> **Task description**
Locate all lines in the data below that hold "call" and show them.

> **Recorded data**
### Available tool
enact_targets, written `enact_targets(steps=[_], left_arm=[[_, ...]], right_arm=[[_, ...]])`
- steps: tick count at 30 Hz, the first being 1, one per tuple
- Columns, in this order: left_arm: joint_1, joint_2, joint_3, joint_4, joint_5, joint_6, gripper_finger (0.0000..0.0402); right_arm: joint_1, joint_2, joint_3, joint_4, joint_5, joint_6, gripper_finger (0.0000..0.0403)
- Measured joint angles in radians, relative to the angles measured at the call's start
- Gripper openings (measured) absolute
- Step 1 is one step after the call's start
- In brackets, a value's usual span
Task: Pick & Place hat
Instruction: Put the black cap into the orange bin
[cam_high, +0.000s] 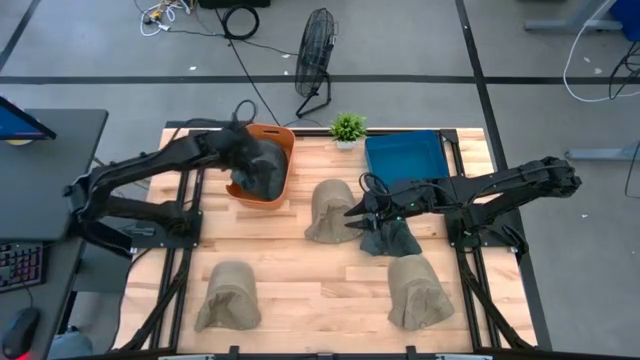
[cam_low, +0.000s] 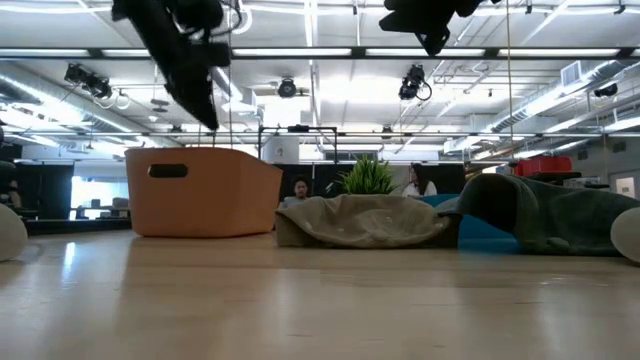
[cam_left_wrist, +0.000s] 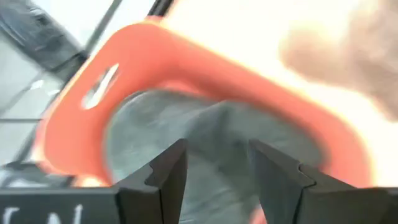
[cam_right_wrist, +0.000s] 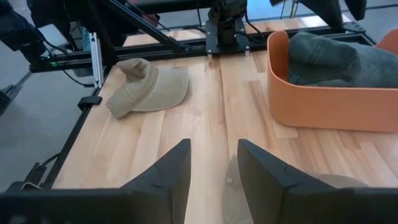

> **Written reply**
- Measured joint angles in radians, relative to the angles measured at the call's start
- Step 1 is one step after the call's start

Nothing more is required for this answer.